Libre circulation des travailleurs : l'Italie pose ses conditions à la Roumanie [FR]
L'Italie ouvrira son marché du travail aux travailleurs roumains à condition que Bucarest coopère dans la lutte contre le crime organisé. Les conditions pour les travailleurs bulgares pourraient être différentes.
L’Italie ouvrira son marché du travail aux travailleurs roumains à condition que Bucarest coopère dans la lutte contre le crime organisé. Les conditions pour les travailleurs bulgares pourraient être différentes.
Le ministre italien de l’intérieur, Giuliano Amato, a annoncé son intention de « signer dans les prochaines semaines un accord avec la Roumanie pour intensifier la coopération dans le domaine de la lutte contre le crime organisé. » Il a ajouté : « Il n’y aura aucune restriction à la libre circulation des travailleurs à condition que cet accord fonctionne bien. Le niveau de coopération actuel est insuffisant. » Selon G. Amato, « la même approche ne doit pas nécessairement s’appliquer aux travailleurs bulgares. »

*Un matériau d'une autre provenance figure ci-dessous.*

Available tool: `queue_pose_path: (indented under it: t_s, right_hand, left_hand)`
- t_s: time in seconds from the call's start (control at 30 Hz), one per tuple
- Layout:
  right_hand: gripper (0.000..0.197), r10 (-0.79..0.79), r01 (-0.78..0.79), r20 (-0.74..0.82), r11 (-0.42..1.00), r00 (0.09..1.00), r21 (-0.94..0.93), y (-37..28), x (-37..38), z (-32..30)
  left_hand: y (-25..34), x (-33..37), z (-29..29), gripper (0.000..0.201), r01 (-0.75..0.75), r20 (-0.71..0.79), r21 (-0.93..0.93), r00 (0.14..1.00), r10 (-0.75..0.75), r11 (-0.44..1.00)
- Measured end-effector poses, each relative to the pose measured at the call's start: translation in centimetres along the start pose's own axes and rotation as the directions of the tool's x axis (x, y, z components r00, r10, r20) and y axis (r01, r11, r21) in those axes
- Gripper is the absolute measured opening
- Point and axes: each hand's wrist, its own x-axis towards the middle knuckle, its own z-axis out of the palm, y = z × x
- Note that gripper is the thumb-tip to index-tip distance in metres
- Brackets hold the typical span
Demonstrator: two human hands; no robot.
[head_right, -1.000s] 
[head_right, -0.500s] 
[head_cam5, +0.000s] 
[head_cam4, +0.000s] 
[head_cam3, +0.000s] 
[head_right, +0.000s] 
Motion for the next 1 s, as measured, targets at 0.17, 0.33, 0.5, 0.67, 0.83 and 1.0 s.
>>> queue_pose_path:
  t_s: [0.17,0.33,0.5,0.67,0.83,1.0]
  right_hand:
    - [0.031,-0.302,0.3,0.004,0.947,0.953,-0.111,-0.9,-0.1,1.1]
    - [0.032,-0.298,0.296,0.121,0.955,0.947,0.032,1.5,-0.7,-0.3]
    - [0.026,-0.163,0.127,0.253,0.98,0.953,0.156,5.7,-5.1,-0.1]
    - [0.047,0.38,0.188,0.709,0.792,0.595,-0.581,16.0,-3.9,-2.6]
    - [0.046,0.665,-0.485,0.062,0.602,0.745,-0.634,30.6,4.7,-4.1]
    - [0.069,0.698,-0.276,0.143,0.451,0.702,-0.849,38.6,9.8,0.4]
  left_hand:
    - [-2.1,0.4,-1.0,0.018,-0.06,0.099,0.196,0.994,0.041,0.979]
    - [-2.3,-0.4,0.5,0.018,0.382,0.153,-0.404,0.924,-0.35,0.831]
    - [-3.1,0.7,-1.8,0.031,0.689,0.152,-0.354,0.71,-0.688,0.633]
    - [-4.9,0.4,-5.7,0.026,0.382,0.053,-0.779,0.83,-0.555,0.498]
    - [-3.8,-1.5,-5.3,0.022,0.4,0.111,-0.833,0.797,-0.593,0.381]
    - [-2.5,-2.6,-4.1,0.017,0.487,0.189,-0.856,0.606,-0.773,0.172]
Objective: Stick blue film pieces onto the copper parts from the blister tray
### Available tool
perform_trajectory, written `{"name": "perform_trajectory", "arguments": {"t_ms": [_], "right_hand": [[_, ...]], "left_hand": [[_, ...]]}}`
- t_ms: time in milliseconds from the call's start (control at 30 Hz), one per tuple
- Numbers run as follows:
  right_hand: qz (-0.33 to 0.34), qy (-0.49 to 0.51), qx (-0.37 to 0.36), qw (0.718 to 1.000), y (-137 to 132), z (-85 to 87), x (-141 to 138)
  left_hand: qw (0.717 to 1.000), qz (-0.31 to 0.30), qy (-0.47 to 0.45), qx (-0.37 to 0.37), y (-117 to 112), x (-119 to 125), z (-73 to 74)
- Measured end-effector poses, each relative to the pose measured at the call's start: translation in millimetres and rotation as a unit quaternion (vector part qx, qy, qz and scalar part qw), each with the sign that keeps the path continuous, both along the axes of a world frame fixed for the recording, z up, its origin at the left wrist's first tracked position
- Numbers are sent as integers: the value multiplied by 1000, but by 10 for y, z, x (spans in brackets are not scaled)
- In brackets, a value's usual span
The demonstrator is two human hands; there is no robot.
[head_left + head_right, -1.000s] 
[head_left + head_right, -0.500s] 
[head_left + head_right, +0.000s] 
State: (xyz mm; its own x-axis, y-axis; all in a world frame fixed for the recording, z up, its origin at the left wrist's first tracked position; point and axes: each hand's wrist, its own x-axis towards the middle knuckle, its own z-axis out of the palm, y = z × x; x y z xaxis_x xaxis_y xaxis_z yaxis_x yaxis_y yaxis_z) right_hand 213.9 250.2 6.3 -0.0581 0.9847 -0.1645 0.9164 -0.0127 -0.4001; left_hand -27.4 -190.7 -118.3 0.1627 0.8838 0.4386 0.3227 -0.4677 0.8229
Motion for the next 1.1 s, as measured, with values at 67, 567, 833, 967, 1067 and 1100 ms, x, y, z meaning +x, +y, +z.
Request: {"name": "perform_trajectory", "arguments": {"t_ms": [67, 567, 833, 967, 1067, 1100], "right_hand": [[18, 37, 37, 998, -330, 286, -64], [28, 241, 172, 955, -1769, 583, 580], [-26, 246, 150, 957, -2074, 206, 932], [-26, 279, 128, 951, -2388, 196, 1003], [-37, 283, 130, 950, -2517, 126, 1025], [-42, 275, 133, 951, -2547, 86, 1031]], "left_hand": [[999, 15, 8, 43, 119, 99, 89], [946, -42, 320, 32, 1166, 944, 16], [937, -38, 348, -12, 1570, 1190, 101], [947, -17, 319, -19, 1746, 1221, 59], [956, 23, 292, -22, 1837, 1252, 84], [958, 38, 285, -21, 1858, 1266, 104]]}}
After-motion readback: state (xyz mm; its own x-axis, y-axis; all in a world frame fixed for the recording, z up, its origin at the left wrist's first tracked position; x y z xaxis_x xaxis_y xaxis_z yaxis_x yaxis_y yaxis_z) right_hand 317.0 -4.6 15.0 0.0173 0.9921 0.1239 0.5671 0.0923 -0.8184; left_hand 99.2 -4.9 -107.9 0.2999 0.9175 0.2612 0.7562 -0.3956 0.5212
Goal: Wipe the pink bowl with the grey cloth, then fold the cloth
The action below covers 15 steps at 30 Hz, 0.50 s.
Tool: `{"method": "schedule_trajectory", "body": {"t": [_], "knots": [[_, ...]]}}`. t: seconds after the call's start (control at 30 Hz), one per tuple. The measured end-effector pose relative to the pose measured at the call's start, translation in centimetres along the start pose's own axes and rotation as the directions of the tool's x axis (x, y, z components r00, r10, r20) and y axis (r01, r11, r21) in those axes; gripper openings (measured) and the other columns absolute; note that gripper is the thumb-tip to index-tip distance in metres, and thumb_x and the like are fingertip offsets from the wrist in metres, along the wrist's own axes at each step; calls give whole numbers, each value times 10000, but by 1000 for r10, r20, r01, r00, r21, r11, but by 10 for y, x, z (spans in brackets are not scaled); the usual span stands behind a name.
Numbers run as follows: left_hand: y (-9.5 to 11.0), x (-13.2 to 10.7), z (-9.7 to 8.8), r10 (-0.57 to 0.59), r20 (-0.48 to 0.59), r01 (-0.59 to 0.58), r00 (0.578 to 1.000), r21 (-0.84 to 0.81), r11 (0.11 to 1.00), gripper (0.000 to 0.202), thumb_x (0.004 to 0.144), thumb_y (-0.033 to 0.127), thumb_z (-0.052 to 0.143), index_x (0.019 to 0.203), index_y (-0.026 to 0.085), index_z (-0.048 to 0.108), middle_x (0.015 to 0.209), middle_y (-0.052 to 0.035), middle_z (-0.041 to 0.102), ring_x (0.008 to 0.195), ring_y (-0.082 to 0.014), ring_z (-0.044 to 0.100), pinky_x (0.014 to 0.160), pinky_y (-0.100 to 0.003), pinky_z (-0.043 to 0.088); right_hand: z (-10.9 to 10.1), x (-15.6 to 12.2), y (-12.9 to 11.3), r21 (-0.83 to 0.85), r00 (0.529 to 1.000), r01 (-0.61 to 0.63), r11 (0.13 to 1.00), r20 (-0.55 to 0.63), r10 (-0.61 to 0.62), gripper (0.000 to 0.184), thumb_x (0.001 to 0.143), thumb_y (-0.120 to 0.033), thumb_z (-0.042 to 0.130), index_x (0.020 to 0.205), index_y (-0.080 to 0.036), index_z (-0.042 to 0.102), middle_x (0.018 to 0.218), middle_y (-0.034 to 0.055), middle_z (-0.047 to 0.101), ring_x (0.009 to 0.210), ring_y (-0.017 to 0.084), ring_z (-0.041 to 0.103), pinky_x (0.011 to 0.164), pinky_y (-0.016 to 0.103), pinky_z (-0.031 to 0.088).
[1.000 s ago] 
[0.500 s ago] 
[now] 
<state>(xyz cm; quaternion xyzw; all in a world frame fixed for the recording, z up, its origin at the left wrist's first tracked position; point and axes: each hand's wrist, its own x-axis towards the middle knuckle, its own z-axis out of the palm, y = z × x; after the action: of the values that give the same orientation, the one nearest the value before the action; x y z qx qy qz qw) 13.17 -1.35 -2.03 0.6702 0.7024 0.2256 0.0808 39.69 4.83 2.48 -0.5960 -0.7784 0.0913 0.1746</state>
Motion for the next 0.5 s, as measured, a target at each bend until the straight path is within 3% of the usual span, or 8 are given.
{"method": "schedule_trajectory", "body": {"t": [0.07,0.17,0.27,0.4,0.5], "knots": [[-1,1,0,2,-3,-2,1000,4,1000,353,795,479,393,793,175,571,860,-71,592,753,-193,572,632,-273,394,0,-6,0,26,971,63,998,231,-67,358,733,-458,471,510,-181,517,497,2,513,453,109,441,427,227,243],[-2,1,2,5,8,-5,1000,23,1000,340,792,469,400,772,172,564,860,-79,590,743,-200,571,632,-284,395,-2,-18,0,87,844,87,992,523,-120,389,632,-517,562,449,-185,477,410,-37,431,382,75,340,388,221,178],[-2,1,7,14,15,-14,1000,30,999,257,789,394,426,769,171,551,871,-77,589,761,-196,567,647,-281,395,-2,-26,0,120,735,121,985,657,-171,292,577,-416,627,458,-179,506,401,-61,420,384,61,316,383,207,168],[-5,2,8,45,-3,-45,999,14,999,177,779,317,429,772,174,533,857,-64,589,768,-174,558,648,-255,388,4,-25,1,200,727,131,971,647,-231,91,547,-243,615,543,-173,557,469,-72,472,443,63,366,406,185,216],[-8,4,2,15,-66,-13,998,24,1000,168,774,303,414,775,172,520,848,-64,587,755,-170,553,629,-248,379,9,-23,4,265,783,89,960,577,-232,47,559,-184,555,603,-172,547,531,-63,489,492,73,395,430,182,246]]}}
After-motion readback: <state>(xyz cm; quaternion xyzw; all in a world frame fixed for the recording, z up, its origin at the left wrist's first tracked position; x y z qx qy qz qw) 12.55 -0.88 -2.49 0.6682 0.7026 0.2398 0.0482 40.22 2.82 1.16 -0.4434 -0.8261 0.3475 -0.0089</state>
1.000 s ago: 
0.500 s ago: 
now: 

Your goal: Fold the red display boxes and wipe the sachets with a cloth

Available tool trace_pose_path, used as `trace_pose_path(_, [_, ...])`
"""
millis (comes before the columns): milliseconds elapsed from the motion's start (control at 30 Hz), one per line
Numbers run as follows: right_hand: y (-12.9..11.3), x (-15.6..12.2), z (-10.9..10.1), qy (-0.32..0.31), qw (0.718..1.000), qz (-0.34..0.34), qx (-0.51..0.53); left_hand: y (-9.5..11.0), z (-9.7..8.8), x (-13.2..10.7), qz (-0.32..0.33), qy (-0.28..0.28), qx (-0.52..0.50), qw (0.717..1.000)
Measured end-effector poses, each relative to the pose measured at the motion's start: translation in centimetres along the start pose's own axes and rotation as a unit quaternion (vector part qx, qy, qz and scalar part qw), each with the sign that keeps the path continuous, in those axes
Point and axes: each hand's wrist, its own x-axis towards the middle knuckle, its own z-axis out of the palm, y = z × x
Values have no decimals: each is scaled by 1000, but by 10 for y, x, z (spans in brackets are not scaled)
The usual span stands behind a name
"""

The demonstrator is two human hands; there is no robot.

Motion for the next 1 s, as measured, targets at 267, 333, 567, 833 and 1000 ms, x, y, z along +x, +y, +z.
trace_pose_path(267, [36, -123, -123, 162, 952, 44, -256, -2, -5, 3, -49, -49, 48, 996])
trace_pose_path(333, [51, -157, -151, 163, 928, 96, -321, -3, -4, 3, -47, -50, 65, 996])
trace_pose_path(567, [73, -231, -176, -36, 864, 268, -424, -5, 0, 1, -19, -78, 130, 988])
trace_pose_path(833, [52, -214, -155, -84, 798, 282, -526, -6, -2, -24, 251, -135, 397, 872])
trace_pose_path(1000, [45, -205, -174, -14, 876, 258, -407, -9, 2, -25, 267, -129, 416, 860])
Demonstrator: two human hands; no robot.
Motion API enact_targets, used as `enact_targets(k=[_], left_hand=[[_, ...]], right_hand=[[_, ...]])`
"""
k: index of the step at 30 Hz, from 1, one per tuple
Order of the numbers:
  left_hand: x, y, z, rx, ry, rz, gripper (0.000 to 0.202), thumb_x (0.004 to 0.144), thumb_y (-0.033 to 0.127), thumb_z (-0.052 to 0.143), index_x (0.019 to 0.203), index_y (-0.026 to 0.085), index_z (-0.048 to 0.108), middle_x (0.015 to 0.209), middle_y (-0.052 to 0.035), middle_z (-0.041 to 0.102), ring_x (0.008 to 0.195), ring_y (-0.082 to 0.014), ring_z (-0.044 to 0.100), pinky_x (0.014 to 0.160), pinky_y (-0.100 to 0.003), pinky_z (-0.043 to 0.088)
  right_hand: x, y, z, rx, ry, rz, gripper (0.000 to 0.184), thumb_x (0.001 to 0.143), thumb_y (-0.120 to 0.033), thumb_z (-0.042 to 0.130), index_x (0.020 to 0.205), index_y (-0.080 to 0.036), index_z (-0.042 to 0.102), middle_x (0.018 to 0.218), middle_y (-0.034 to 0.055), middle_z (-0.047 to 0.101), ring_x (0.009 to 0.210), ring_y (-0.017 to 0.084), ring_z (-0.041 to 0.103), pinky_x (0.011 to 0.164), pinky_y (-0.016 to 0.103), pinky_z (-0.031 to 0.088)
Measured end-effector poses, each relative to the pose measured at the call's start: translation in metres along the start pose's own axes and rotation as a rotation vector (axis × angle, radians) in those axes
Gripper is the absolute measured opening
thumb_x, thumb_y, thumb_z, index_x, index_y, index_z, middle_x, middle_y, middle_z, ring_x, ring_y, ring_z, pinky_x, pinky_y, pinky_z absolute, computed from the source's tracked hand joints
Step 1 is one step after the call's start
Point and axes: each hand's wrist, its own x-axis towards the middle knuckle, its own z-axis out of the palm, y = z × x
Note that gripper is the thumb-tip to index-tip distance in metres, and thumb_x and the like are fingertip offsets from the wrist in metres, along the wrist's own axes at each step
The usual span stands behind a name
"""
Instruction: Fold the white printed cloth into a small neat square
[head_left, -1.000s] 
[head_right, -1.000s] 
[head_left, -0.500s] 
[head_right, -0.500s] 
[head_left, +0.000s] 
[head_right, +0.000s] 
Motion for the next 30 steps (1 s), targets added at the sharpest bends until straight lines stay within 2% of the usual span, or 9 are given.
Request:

Le vice-premier ministre, Francesco Rutelli, a déclaré que l’Italie était prête à lever les restrictions sur son marché du travail pour les Roumains, « mais uniquement dans le cadre d’un accord européen. » Dans un discours à Bucarest, il a indiqué : « La Roumanie n’est plus un pays où les citoyens doivent émigrer pour des raisons économiques. C’est un pays où le plein emploi existe dans de nombreux domaines. » Il a ajouté : « Il ne s’agit pas tant d’instaurer de nouvelles barrières à la mobilité des travailleurs, mais de trouver une approche coordonnée pour réguler la libre circulation, en coopération avec les autres Etats membres de l’Union européenne. »
A six semaines de l’adhésion de la Roumanie à l’UE, l’Italie compte déjà plus de 200 000 travailleurs roumains sur son territoire. Après cette adhésion, beaucoup d’autres pourraient décider de migrer provisoirement vers l’Italie et l’Espagne. En raison de la proximité en termes de langue et de culture et des restrictions décidées par les autres gouvernements de l’UE à 15, les deux pays sont devenus la principale destination pour les Roumains qui souhaitent trouver un emploi à l’étranger.
En Italie, où le crime organisé sévit plus que jamais dans certaines régions, les Roumains sont liés au trafic de drogues et à la prostitution, notamment dans les régions au nord du pays, où la mafia italienne est moins puissante que dans le sud. G. Amato a souligné cependant que la majorité des Roumains vivant en Italie étaient « des personnes respectables ».